■ EXERCISE ■
Your answer should be each line of the entries that contains the word "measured", copied in full.

Segment Start: MATERIAL PROVIDED

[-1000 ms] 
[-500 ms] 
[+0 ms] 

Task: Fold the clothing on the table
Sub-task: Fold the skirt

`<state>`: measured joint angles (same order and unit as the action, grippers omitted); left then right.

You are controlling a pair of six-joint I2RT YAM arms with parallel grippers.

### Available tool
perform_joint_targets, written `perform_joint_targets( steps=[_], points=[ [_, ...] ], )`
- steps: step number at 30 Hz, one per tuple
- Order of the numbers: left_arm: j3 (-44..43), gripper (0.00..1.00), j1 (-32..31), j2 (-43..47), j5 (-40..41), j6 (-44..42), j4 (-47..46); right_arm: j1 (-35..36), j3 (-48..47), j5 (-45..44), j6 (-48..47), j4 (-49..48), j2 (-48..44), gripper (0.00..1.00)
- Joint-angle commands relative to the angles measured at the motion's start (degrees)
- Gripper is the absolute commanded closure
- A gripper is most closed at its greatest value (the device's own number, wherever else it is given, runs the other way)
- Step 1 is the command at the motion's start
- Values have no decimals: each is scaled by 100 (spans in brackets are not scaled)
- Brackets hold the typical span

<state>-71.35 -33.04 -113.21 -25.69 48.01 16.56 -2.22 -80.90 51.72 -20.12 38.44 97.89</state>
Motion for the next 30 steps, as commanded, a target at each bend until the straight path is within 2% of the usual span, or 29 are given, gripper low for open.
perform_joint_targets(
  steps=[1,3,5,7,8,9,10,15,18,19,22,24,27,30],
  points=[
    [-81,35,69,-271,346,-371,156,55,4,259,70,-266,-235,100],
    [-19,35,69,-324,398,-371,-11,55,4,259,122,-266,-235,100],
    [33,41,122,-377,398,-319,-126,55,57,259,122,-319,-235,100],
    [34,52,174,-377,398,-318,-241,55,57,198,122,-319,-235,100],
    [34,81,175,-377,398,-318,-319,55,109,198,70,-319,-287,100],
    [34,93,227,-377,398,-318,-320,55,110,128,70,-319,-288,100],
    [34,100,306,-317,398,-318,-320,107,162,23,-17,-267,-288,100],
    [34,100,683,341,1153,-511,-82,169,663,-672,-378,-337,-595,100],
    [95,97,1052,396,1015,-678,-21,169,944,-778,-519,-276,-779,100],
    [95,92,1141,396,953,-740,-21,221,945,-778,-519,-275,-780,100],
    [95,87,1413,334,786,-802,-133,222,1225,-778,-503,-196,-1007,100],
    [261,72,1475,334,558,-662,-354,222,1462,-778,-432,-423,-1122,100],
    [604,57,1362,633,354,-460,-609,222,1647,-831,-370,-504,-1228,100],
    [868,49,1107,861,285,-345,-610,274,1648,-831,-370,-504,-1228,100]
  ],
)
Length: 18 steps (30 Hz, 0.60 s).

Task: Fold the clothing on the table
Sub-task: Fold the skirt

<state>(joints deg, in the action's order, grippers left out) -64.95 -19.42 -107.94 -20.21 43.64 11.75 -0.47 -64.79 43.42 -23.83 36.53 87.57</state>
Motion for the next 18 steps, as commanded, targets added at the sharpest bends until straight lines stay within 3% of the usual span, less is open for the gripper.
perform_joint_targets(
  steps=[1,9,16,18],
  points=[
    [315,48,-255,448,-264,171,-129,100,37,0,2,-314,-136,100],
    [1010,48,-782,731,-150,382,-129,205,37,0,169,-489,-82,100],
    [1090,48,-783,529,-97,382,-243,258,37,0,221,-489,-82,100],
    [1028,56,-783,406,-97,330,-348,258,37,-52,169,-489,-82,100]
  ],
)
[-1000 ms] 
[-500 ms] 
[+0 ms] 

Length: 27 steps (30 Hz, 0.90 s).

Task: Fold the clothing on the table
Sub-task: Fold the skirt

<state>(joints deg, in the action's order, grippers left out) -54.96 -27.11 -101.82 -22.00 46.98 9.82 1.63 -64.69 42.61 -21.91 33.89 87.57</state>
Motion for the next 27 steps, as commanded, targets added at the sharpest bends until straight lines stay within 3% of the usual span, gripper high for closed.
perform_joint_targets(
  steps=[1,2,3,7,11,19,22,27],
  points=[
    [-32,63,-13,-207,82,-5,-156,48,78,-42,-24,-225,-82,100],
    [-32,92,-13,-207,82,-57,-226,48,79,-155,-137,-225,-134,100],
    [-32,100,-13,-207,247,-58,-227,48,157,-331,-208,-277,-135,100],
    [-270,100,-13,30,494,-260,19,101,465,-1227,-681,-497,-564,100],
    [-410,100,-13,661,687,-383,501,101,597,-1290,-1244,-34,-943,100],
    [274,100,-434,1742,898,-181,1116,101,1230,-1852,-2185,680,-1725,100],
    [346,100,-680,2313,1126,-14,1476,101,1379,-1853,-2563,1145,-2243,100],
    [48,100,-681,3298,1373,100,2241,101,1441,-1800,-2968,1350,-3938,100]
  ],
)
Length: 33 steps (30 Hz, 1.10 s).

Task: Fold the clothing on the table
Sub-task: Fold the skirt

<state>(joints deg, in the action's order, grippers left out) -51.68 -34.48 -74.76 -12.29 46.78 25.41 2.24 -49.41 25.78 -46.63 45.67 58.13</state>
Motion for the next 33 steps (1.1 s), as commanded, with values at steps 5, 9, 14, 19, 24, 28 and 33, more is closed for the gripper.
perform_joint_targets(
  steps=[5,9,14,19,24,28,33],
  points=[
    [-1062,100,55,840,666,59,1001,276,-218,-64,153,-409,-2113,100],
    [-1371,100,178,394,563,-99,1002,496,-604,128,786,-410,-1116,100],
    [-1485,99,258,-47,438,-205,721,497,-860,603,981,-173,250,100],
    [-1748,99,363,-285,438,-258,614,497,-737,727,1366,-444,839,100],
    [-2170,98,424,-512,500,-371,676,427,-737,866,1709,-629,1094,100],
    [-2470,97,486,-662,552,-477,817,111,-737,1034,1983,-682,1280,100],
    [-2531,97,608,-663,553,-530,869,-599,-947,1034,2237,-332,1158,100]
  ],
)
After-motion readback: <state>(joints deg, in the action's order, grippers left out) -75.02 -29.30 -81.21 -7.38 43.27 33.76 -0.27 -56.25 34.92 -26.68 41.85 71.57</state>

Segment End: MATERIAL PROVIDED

■ TASK OUTPUT ■
`<state>`: measured joint angles (same order and unit as the action, grippers omitted); left then right.
- Joint-angle commands relative to the angles measured at the motion's start (degrees)

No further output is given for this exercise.